Scan the material below for the word "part", then copy every line in which it appears.

┌──

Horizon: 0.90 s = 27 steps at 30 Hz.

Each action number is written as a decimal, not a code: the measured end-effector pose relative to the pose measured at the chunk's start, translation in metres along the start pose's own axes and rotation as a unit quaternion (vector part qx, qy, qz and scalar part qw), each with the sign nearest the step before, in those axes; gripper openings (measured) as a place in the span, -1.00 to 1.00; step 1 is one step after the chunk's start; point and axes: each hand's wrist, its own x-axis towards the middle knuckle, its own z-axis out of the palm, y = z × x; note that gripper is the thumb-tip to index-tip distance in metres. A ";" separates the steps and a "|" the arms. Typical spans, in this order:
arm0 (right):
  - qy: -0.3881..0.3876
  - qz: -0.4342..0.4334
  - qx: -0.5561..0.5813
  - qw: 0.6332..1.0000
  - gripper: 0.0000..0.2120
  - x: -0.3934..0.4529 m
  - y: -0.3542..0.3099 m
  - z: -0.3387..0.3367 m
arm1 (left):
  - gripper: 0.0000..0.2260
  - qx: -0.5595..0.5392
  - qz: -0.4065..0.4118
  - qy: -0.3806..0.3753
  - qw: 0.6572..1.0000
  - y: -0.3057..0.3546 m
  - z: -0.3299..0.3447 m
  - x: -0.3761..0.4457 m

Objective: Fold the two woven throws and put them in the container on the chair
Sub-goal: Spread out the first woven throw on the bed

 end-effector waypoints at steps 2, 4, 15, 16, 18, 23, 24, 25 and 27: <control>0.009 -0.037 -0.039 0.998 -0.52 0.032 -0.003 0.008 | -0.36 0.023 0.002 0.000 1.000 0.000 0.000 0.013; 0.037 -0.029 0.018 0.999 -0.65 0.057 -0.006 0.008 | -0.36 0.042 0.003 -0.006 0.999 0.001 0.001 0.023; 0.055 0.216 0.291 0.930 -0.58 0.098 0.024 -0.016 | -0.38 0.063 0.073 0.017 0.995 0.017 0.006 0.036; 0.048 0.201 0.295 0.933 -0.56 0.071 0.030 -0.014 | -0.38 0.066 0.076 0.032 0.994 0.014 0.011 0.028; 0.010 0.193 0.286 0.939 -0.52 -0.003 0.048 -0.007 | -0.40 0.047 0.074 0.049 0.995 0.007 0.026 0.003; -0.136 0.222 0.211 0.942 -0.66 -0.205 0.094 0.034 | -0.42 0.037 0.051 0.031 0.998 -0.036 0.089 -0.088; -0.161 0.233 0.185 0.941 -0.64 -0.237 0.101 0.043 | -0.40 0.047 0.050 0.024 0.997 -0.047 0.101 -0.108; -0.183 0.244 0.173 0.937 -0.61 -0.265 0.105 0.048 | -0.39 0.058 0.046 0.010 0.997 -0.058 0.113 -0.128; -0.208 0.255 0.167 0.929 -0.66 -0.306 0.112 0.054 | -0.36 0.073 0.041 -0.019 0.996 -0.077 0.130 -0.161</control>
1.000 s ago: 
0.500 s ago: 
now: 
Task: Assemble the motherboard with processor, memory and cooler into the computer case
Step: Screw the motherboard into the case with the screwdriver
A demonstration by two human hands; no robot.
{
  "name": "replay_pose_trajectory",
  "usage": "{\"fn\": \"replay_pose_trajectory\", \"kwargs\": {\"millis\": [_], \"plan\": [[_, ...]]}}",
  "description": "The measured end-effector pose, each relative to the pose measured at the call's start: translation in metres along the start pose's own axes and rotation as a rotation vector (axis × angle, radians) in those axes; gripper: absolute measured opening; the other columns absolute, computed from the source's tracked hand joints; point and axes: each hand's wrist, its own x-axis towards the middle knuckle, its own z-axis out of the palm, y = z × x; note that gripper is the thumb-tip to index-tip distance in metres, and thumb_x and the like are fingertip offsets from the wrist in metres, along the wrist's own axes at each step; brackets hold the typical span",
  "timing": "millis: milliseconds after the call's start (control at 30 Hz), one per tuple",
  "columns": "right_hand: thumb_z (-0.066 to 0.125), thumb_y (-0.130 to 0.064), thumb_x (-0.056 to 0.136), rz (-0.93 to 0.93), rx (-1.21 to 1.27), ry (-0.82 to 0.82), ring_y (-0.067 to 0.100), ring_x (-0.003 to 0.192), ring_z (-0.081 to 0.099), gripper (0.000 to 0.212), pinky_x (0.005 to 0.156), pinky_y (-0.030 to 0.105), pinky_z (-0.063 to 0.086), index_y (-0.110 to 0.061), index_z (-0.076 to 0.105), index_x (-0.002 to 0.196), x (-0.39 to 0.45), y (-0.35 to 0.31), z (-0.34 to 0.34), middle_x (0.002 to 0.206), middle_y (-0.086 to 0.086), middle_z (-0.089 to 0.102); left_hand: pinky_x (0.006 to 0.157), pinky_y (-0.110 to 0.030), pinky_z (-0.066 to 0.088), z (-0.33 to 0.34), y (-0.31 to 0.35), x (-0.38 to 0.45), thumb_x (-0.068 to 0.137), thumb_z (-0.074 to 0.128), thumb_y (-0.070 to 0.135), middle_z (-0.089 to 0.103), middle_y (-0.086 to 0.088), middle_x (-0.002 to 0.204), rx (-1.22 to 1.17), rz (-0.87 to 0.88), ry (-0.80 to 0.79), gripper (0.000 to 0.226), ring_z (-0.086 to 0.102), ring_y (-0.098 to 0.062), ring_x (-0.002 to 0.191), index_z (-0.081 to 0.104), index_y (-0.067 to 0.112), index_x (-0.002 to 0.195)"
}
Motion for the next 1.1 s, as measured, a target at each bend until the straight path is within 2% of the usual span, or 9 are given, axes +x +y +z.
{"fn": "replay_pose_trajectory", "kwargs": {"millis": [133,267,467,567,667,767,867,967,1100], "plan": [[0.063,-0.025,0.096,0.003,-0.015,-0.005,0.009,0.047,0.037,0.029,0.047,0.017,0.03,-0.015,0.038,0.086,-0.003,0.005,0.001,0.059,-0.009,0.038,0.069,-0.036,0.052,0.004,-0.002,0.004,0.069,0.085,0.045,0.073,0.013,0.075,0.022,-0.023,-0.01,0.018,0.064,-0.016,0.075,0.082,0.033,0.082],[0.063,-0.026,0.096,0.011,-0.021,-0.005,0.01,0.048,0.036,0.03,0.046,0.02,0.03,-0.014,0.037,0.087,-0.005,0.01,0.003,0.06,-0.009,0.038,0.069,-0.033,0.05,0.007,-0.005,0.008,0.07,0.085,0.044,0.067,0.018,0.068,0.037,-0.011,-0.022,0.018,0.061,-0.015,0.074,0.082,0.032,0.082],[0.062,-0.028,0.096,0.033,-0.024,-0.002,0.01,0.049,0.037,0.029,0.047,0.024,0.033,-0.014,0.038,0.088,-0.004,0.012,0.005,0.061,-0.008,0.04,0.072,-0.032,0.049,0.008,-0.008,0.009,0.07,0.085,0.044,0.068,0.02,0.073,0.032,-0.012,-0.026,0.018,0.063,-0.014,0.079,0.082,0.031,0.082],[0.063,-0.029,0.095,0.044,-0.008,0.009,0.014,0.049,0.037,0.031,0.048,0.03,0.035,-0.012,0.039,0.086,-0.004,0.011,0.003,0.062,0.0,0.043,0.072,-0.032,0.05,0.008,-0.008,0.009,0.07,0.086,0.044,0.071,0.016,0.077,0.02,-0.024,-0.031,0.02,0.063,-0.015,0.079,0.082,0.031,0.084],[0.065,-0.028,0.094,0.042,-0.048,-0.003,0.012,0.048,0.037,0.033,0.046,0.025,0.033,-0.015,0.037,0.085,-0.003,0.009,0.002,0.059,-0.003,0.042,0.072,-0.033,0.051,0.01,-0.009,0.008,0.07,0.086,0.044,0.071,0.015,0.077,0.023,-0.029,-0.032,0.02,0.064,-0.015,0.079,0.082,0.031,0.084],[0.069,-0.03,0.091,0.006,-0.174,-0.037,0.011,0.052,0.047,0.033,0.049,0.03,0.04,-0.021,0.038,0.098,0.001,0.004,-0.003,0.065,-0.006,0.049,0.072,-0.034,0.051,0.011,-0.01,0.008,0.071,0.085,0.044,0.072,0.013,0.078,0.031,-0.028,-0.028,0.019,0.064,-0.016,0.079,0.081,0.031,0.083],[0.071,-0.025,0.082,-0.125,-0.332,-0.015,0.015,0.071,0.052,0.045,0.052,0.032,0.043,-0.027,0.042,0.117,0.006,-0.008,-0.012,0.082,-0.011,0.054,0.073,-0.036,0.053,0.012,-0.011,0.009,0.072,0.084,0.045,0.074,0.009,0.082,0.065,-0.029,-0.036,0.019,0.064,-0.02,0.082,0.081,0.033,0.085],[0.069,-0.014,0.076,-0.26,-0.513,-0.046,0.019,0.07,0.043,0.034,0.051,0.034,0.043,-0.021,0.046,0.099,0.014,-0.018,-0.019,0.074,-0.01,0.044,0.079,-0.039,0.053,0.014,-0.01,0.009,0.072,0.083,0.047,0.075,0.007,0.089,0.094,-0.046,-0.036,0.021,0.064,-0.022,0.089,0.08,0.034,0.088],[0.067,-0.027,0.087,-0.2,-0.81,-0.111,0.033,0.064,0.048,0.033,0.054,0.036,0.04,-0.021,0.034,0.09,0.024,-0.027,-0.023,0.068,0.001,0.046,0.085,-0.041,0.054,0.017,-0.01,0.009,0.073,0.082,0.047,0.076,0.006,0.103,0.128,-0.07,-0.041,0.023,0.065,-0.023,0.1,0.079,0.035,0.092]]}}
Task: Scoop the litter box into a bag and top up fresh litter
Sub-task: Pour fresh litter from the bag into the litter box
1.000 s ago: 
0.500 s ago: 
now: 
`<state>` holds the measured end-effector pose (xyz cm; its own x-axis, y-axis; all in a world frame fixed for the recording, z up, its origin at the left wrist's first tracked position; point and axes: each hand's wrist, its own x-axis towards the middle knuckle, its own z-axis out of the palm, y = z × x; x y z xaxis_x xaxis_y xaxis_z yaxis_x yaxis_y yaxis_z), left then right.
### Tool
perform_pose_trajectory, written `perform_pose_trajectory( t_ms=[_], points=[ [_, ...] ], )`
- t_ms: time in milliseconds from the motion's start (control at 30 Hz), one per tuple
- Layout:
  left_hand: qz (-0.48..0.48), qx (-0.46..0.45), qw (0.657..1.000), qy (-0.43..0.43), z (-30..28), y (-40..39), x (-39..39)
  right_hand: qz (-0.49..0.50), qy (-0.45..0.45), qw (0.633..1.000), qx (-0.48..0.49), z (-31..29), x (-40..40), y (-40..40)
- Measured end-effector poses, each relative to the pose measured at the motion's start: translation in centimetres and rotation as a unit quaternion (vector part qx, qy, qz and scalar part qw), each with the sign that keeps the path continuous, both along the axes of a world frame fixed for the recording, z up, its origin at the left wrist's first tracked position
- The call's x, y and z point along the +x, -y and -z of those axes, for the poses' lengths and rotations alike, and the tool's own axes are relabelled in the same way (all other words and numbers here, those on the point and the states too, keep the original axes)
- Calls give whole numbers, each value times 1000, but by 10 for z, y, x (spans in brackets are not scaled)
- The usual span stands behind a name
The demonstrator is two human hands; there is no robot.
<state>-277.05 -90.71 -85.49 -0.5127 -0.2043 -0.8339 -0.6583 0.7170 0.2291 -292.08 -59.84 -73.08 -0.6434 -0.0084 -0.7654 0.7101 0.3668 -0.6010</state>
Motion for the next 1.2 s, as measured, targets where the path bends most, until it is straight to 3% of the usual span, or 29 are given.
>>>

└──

Output.
Each action number is written as a decimal, not a code: the measured end-effector pose relative to the pose measured at the chunk's start, translation in metres along the start pose's own axes and rotation as a unit quaternion (vector part qx, qy, qz and scalar part qw), each with the sign nearest the step before, in those axes; gripper openings (measured) as a place in the span, -1.00 to 1.00; step 1 is one step after the chunk's start; point and axes: each hand's wrist, its own x-axis towards the middle knuckle, its own z-axis out of the palm, y = z × x; note that gripper is the thumb-tip to index-tip distance in metres. A ";" separates the steps and a "|" the arms. Typical spans, in this order:
- Measured end-effector poses, each relative to the pose measured at the motion's start: translation in centimetres and rotation as a unit quaternion (vector part qx, qy, qz and scalar part qw), each with the sign that keeps the path continuous, both along the axes of a world frame fixed for the recording, z up, its origin at the left wrist's first tracked position

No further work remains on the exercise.